The most powerful Italian road car ever has had its shakedown at Italy’s high-speed proving ground. Yes, Pininfarina’s all-electric Battista ‘hyper-GT’ has been thrashing around Nardo, conducting high speed laps of the 12.6km bowl, and multiple circuits of the 6.2km handling track.
We’ve caught up with Rene Wollmann, the ex-AMG engineer behind the car’s development to find out how testing’s been going.
TopGear.com: How badly delayed have you been by COVID-19?
Rene Wollmann: You can never be happy with the timescale – we want the car finished ‘yesterday’! Of course we have disruption but we can still confirm cars will be delivered to customers in 2021. We changed the plan because of the news changing, but overall the delay caused to us was not as bad as some of the delays COVID has brought to the world.
So Nardo must’ve been pretty useful. Are you planning to test the car on the road? How long before we see lots of Battistas testing on the road?
Well there are not too many Battistas, so just to see one on the road would be like winning the lottery, but joking apart mainly will we be testing on proving grounds. This is not unique these days, because there is disruption on the street. There are road-like test tracks at Nardo. We get so much attention on the road, and even [when doing] something simple like recharging we are getting so many questions – it’s nice but it slows down the work.
How many prototypes are you running right now?
Overall we have nine ‘objects’, but some of them you wouldn’t call a ‘car’. We have the body-in-white sample, some have wheels and some don’t, some cars go directly from being built into crash testing. We [are selling] in Europe and the US so we have a lot of crash testing to do. But overall we have nine chassis VIN, but it doesn’t mean you will see nine cars testing.
What about hot and cold-weather testing? Surely visiting Death Valley or the Arctic is out of the question right now?
Nardo is actually quite a good place for a hot and cold weather environment. The winter is in front of us, so we have something planned. We like to have an environment we can control, like a dyno, rather than taking a whole car to a new environment.
You’re building the most powerful Italian car ever, and a new sort of EV. What on Earth do you benchmark?
It’s all in our head! Not to sound arrogant, but some of us are quite used to this by now, so when there’s a boundary, we’re always chasing beyond, putting our own targets in place. This is a difficulty for sure, what’s too fast, when to stop? There’s no such thing as too fast, but if we set our targets too far away, it takes too long to reach them.
Bugatti has been testing the Chiron Pur Sport on the Nardo handling circuit – surely that lap time is a target?

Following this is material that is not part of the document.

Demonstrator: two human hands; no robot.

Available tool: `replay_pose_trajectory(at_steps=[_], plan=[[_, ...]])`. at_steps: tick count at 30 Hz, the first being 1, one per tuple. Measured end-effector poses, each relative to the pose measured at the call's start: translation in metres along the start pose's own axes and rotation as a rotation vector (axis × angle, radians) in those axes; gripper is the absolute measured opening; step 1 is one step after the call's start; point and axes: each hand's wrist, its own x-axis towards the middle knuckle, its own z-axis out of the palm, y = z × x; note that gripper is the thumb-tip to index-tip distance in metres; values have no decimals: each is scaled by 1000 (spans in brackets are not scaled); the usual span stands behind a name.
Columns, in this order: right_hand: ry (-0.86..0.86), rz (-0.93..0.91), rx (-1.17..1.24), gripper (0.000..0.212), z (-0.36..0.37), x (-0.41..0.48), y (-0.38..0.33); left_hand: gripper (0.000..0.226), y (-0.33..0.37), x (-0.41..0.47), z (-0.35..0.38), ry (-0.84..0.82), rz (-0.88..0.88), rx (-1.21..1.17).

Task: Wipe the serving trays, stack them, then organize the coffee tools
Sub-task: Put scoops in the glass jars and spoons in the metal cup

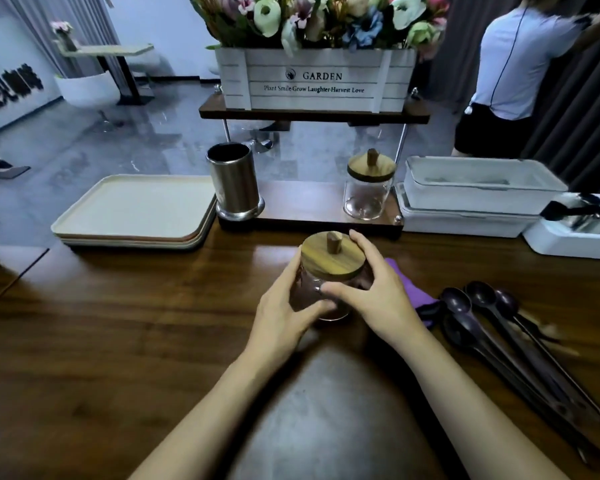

We’re not necessarily chasing a lap time, this is not what the car is for. This is more of a hyper-GT – good behaviour on curved roads. If you tune a car for sport not comfort, like some of the ‘track tools’ out there, then they can get quite bumpy. If you think about a very nice curvy road in the south of Italy, these roads are quite bumpy sometimes. To be really fast and fun in those kind of conditions, we cannot bring the hardest set-up.
Are you saying your 1,900bhp car is built just as much for comfort as it is for speed?
No! For sure, speed is what we build it for. But not for the final track [lap] record around Nardo.
When people think of fast cars and high-speed testing, they think of the Nürburgring. Do you have any plans to go testing there?
… not yet.
But there’s an electric supercar lap record there waiting to be broken…
… not yet! [laughs] The first [objective] is to put a car on the ground that you can appreciate in every environment, that’s road legal. Then if we find time…
[Here, Pininfarina’s press man leaps in to point out that while the Battista’s rivals will likely focus on circuit performance, the Italian car is supposed to be much more about luxury and comfort than the likes of the Lotus Evija and Rimac C_Two. And of course, if any of the eventual 150 owners do decide to take their Battista to a track day, they’re highly unlikely to find it lacking in punch…]
Going back to testing at Nardo – did it all go smoothly? Any sketchy moments?
For sure, nothing went wrong…. [laughs]. There were some ‘Murphy’s law’ moments when we first started to prepare for running the car then Italy went into lockdown. At the moment when the most valuable components were needed, the country shut down. The only failure we had was the car refusing to start because of a failure of one of the control units. We had a lot of people around the car, all excited, then the car decided to be a diva. The diva didn’t want to work. But I would say this is normal in testing.
What’s next on your to-do list?
Right now we’re doing final design validation, and calibration of the systems. Right now we’re freezing our damper, spring and anti-roll bar settings, and fine-tuning those in the wind-tunnel and simulator. After we’ve done that in the next couple of weeks we jump into calibration, which is a big playground for engineers. We’ll be playing with drive modes, torque vectoring, and even the HMI inside.